On the grass, Wilbur displays a wild-harvested salad bar. The greens are lemony and sharp or bitter or nutty. Wilbur says they’re loaded with nutrients and grow everywhere, you just need a knowledgeable friend or a guidebook to make sure you gather the right ones.

“Every year when I’m putting in these annual gardens, and I’m going out and harvesting all these nettles that nobody’s tending, and there’s huge plots of them I think ‘Why? Why don’t I just harvest nettles instead of babying these little broccoli starts along?’ But they’re both good,” she laughs.

Wilbur emphasizes you need to be aware of your surroundings when you harvest. Don’t clear out an area — just pick a few so the plants can grow back.
And make sure the plants you’re picking haven’t been sprayed with herbicides or pesticides.

Tim Stallard, the invasive plant program coordinator with the Anchorage Parks Foundation, says herbicides are used sparingly in the city’s parks to kill things like the invasive flowery, sweet-smelling Bird Cherry.

“The Bird Cherry is like the Medusa where if you cut off its head, it grows ten more. If you just cut it down then the stump will sprout and the roots themselves can sprout up to 30 feet away.”

So they apply herbicides directly to the stumps They also do limited spraying for Canada Thistle when necessary. For larger projects they get approval from community councils first and always post signs to let people know about the chemicals. But Stallard says people gathering food need to use common sense.

“If you go into an area and see dead plants or damaged plants, you know obviously, something’s not right.
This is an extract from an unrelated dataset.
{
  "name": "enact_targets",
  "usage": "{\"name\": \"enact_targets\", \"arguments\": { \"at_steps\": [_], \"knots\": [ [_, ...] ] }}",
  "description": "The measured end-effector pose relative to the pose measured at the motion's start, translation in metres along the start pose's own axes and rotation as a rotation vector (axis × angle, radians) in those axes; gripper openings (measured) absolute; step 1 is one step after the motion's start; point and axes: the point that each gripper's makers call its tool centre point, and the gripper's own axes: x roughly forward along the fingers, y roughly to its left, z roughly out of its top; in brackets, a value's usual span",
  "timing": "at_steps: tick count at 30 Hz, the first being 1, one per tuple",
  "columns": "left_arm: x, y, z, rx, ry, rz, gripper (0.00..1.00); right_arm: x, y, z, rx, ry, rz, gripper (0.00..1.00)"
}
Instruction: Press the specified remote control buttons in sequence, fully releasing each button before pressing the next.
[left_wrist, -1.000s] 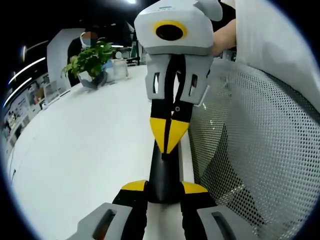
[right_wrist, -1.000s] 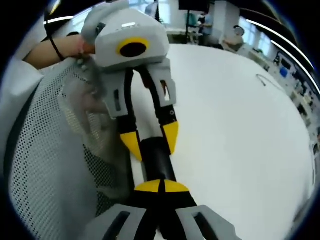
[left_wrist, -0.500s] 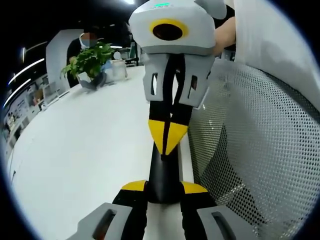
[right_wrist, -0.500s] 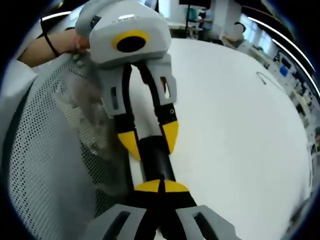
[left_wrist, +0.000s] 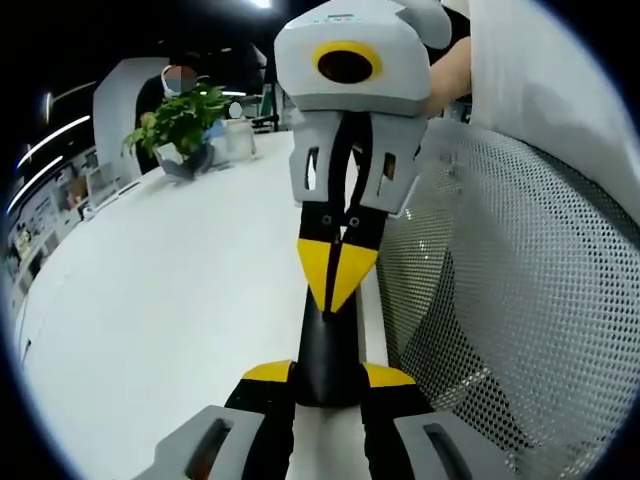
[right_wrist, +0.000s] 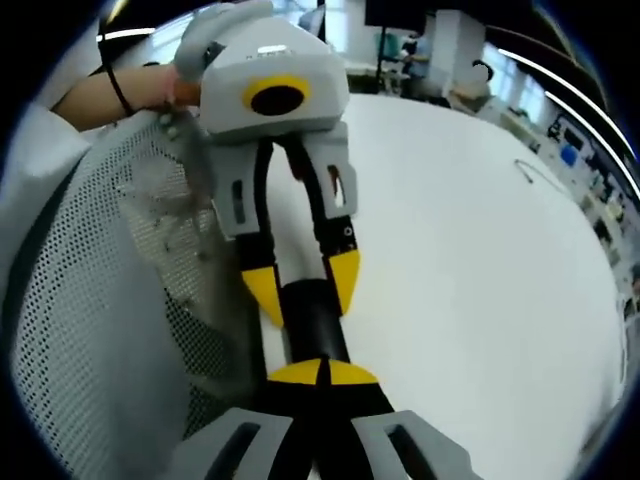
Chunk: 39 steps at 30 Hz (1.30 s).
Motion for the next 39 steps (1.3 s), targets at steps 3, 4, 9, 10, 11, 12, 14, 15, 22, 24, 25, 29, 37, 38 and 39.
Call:
{"name": "enact_targets", "arguments": {
  "at_steps": [3,4,9,10,11,12,14,15,22,24,25,29,37,38,39],
  "knots": [
    [-0.0001,-0.0002,0.0003,0.001,0.0,0.0,0.24,0.0009,0.0006,0.0005,-0.059,0.023,0.003,0.0],
    [0.0,-0.0002,0.0003,0.001,0.001,0.0,0.24,0.0011,0.0007,0.0007,-0.076,0.029,0.002,0.0],
    [-0.0001,-0.0004,0.0002,0.003,0.002,-0.001,0.24,0.0027,0.0013,0.0006,-0.169,0.065,-0.004,0.0],
    [-0.0001,-0.0004,0.0001,0.004,0.003,-0.001,0.24,0.003,0.0016,0.0007,-0.18,0.069,-0.005,0.0],
    [-0.0001,-0.0004,0.0001,0.004,0.002,-0.001,0.24,0.0032,0.0016,0.0008,-0.19,0.074,-0.006,0.0],
    [-0.0001,-0.0004,0.0002,0.003,0.002,-0.001,0.24,0.0033,0.0014,0.0009,-0.194,0.076,-0.008,0.0],
    [-0.0002,-0.0003,0.0002,0.003,0.002,-0.002,0.24,0.0036,0.0007,0.001,-0.204,0.08,-0.013,0.0],
    [-0.0002,-0.0001,0.0002,0.002,0.001,-0.002,0.24,0.0038,0.0006,0.0012,-0.205,0.081,-0.017,0.0],
    [-0.0004,0.0001,0.0002,0.001,0.004,-0.001,0.24,0.0034,-0.0006,0.0016,-0.192,0.062,-0.057,0.0],
    [-0.0005,0.0001,0.0004,-0.001,0.005,0.001,0.24,0.0032,-0.0008,0.0015,-0.186,0.053,-0.056,0.0],
    [-0.0005,0.0003,0.0003,-0.005,0.007,0.003,0.24,0.003,-0.001,0.0017,-0.181,0.05,-0.055,0.0],
    [0.0004,0.0009,0.0007,-0.022,0.017,0.011,0.24,0.003,-0.0017,0.0021,-0.157,0.05,-0.042,0.0],
    [0.0028,0.0016,0.0023,-0.041,0.05,0.06,0.25,0.0015,-0.0026,0.0004,-0.095,0.034,-0.021,0.0],
    [0.0026,0.0018,0.0027,-0.05,0.055,0.065,0.25,0.0014,-0.0024,0.0004,-0.095,0.033,-0.019,0.0],
    [0.0031,0.0015,0.0034,-0.056,0.058,0.072,0.25,0.0014,-0.0021,0.0005,-0.096,0.032,-0.017,0.0]
  ]
}}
And that something’s not right should trigger in their mind, and you wouldn’t want to gather plants in that area.”

Back on the Chester Creek Trail, Lohr digs his fingers into the soil to harvest a dandelion root.

“So this isn’t that big. If it’s looser soil, I’ve found that you’ll get bigger roots,” he says, holding up a scraggly piece.

When he gathers enough, he’ll dry them, grind them, and make a hot tea-like beverage. But for now, he tears off a leaf and starts eating.